Hey there! Hope everyone is doing well :)

I have a question regarding using LIMMA package for data that is not RNA-seq nor microarray. I have a dataset of protein/biomarker quantification(around 365 proteins) and I would like to get log-fold changes(i.e. using differential protein expression) based on my conditions of interest. However, the used measurement technique for the dataset I have(Proximity Extension Assay technology) does not provide absolute expression/quantification, but normalized protein expression (NPX). NPX(click here for more details) is an arbitrary unit on Log2 scale. These normalized expressions(their expressions are normally distributed) are highly correlated with absolute quantification of proteins(spearman's correlation can reach up to 0.85 for the same proteins).

My understanding is since the data that I have is normalized quantification/expression, which is similar to what is done in microarrays(normalized Microarray intensity values), the data I have can be analyzed using the same pipelines for microarrays. However, in the user guide of limma, I could not find an explanation/mention about whether limma could also be used in such settings/data/applications.

My questions are :

1) is it possible to use limma to find differentially expressed proteins in my case? Also, is it a valid way for such analysis?

2) if yes, should I also set trend=T and robust =T or just use the normal pipeline?

3) if that's not possible, any thoughts or suggestions to do differential protein expression?

NOTE: this question has already been posted in BIOSTARS, but reposted here after a suggestion from ATpoint

Proteomics NPX limma • 942 views
1
Entering edit mode
@gordon-smyth
Last seen 6 hours ago
WEHI, Melbourne, Australia

I have no experience with NPX but, from the information you give here, limma should be analyse it using the same pipeline as for single channel microarrays.

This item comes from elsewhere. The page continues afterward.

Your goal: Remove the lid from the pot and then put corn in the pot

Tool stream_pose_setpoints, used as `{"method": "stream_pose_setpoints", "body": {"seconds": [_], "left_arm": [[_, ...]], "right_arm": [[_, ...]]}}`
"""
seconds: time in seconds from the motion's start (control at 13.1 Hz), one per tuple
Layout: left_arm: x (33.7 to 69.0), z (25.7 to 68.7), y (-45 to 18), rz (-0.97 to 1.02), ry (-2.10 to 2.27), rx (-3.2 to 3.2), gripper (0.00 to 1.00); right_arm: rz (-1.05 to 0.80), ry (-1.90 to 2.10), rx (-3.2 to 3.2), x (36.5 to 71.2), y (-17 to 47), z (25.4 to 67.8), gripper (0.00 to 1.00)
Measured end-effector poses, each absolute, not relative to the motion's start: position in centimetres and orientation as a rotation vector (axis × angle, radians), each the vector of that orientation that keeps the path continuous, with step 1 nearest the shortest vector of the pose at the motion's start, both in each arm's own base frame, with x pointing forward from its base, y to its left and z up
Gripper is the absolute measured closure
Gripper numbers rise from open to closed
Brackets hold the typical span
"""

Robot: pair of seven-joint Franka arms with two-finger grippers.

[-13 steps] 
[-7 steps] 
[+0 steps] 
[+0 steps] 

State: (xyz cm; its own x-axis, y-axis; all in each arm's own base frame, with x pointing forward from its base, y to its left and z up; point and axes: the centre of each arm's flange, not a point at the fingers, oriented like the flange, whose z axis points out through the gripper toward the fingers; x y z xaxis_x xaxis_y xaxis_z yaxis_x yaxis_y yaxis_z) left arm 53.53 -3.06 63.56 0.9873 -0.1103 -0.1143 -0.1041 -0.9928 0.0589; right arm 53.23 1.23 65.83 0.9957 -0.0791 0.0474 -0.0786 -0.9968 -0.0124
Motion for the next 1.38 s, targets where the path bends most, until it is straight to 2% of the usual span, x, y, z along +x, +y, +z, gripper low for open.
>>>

It sounds analogous to PCR data for which limma has been used successfully.

I don't know whether trend=TRUE will be necessary. Try it and see. Use plotSA(fit) to examine the trend. Same with robust=TRUE.

0
Entering edit mode

Dear professor Gordon Smyth, Thank you very much for your answers, I really appreciate your help and time!

I have 3 follow-up questions if I may:

1) I did the analyis using trend&robust=F and =T. However, I find it difficult to interpert the mean-variance relationship plotted using the plotSA function. I don't know what to conclude from the plots. Would you please comment on the plots below(I also included a density plot produced using the plotDensities function from the limma package to double check whether there could be anything wrong going on?)

2) Is normal distribution a requirement for analyzing proteins using the limma pipeline? I understood that limma fits a linear model and there are assumptions made about the data. I am wondering if this should be met to be able to use the package, which brings me to question 3.

3) Is it possible to combine proteins measured using different techniques and are in a different units? I am worried whether their inclusion could influence the results. In my case, I have 365 proteins in the NPX unit measured by olinks. However, I also have other proteins measured using competitive ELISA and would like to include them in the analyisis.I logged 2 transformed the ones measured via ELISA to make them in the same scale as NPX(log2 scale) and to make them normally distributed. Is such approach valid to combine proteins measured differently? Or are there any other requirements that should be met to be able to combine them?

Thank you very much in advance!

2
Entering edit mode

The mean-variance plot shows no trend so you can set trend=FALSE. robust=TRUE does find a few outliers but will probably have only a small effect. Again you could set robust=FALSE.

A normal distribution is not a requirement in the way you think it is. From the evidence you present, limma should work fine.

I don't recommend combining proteins measured by different technologies because the different technologies may have different precisions. Better to analyse them separately. If you feel you must combine them, then run arrayWeights() with var.group=technology to allow for different precisions between the two groups.